#### [What the exercise asks]
Extract the whole listing as it stands. Do not include the pictures.

#### [Data segment]

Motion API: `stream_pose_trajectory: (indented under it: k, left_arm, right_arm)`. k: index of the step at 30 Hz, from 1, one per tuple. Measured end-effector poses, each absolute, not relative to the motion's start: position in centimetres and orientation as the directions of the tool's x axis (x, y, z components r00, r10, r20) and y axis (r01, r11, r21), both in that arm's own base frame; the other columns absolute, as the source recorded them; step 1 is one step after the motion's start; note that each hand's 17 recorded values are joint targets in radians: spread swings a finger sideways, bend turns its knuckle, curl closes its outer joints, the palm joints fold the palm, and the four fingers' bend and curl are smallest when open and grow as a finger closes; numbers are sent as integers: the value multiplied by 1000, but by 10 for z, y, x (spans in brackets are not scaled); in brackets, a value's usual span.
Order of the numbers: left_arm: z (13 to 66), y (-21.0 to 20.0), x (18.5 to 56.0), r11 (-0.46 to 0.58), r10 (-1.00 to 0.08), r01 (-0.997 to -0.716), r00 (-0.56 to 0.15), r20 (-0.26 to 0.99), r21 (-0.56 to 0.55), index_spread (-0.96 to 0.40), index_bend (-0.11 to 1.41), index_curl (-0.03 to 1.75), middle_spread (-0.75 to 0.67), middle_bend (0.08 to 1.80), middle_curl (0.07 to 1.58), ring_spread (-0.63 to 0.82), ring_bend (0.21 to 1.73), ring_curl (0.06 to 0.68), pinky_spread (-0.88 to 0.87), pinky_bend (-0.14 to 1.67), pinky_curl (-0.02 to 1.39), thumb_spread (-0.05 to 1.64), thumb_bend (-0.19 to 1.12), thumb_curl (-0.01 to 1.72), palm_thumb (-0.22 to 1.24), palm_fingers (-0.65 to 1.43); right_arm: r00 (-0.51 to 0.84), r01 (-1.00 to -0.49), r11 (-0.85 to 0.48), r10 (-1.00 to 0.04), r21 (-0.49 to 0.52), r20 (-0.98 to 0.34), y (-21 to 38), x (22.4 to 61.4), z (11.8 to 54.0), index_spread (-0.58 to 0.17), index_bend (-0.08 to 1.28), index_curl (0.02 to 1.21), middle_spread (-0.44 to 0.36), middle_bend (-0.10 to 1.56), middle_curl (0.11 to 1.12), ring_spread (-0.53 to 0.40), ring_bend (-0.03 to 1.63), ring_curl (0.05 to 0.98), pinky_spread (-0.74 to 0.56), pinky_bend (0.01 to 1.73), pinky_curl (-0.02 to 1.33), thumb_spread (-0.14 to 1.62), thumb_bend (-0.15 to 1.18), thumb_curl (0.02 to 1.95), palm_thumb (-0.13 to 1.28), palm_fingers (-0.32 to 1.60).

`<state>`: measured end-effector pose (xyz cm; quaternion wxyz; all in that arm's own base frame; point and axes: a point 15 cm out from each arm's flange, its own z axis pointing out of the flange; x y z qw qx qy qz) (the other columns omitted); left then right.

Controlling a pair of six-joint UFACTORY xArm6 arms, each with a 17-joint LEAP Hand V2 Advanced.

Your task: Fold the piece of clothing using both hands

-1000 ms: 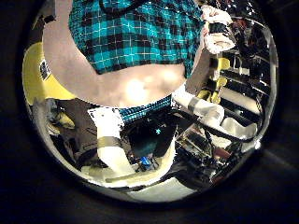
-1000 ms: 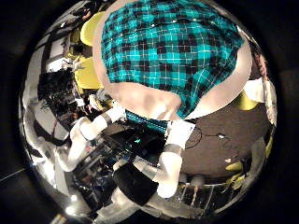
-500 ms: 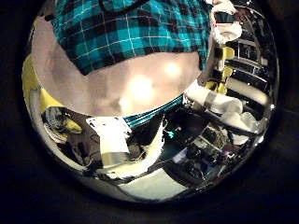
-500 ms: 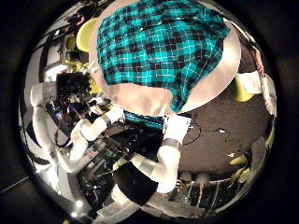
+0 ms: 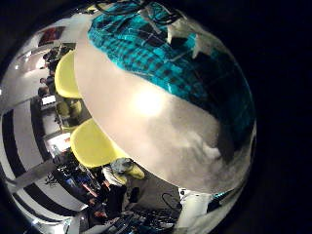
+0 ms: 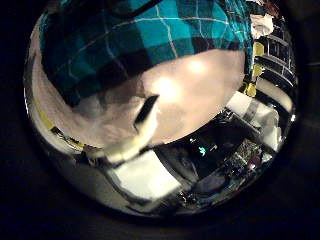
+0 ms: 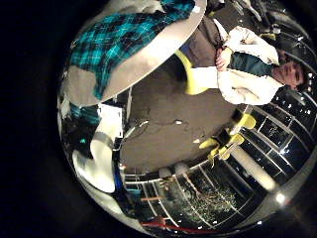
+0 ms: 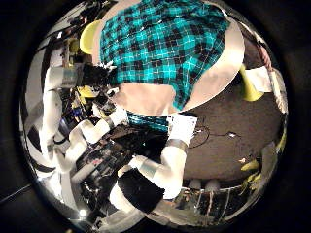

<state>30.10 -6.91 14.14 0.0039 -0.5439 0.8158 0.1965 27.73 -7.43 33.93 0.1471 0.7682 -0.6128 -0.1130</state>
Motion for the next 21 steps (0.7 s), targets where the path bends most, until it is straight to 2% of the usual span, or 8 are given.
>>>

#### [Response to this exercise]
Motion API: `stream_pose_trajectory: (indented under it: k, left_arm, right_arm)`. k: index of the step at 30 Hz, from 1, one per tuple. Measured end-effector poses, each absolute, not relative to the motion's start: position in centimetres and orientation as the directions of the tool's x axis (x, y, z components r00, r10, r20) and y axis (r01, r11, r21), both in that arm's own base frame; the other columns absolute, as the source recorded them; step 1 is one step after the motion's start; note that each hand's 17 recorded values are joint targets in radians: spread swings a finger sideways, bend turns its knuckle, curl closes its outer joints, the palm joints fold the palm, and the four fingers' bend and curl are smallest when open and grow as a finger closes; numbers are sent as integers: the value multiplied by 1000, but by 10 for z, y, x (spans in brackets are not scaled); in brackets, a value's usual span.
Order of the numbers: left_arm: z (13 to 66), y (-21.0 to 20.0), x (18.5 to 56.0), r11 (-0.46 to 0.58), r10 (-1.00 to 0.08), r01 (-0.997 to -0.716), r00 (-0.56 to 0.15), r20 (-0.26 to 0.99), r21 (-0.56 to 0.55), index_spread (-0.96 to 0.40), index_bend (-0.11 to 1.41), index_curl (-0.03 to 1.75), middle_spread (-0.75 to 0.67), middle_bend (0.08 to 1.80), middle_curl (0.07 to 1.58), ring_spread (-0.63 to 0.82), ring_bend (0.21 to 1.73), ring_curl (0.06 to 0.68), pinky_spread (-0.88 to 0.87), pinky_bend (-0.14 to 1.67), pinky_curl (-0.02 to 1.39), thumb_spread (-0.05 to 1.64), thumb_bend (-0.19 to 1.12), thumb_curl (-0.01 to 1.72), palm_thumb (-0.22 to 1.24), palm_fingers (-0.65 to 1.43); right_arm: r00 (-0.51 to 0.84), r01 (-1.00 to -0.49), r11 (-0.85 to 0.48), r10 (-1.00 to 0.04), r21 (-0.49 to 0.52), r20 (-0.98 to 0.34), y (-21 to 38), x (22.4 to 61.4), z (11.8 to 54.0), index_spread (-0.58 to 0.17), index_bend (-0.08 to 1.28), index_curl (0.02 to 1.21), middle_spread (-0.44 to 0.36), middle_bend (-0.10 to 1.56), middle_curl (0.11 to 1.12), ring_spread (-0.53 to 0.40), ring_bend (-0.03 to 1.63), ring_curl (0.05 to 0.98), pinky_spread (-0.74 to 0.56), pinky_bend (0.01 to 1.73), pinky_curl (-0.02 to 1.33), thumb_spread (-0.14 to 1.62), thumb_bend (-0.15 to 1.18), thumb_curl (0.02 to 1.95), palm_thumb (-0.13 to 1.28), palm_fingers (-0.32 to 1.60).

`<state>`: measured end-effector pose (xyz cm; quaternion wxyz; all in that arm's own base frame; point and axes: a point 15 cm out from each arm's flange, its own z axis pointing out of the flange; x y z qw qx qy qz) (the other columns omitted); left then right.

Controlling a pair of six-joint UFACTORY xArm6 arms, each with a 17-joint LEAP Hand V2 Advanced.

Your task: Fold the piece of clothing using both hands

-1000 ms: 
-1000 ms: 
-500 ms: 
-500 ms: 
+0 ms: 
+0 ms: 
+0 ms: 
+0 ms: 

<state>30.10 -6.91 14.14 0.0039 -0.5439 0.8158 0.1965 27.73 -7.43 33.93 0.1471 0.7682 -0.6128 -0.1130</state>
Motion for the next 21 steps (0.7 s), targets where the path bends most, until it is straight to 2% of the usual span, or 8 are given.
>>>

The submitted answer is complete.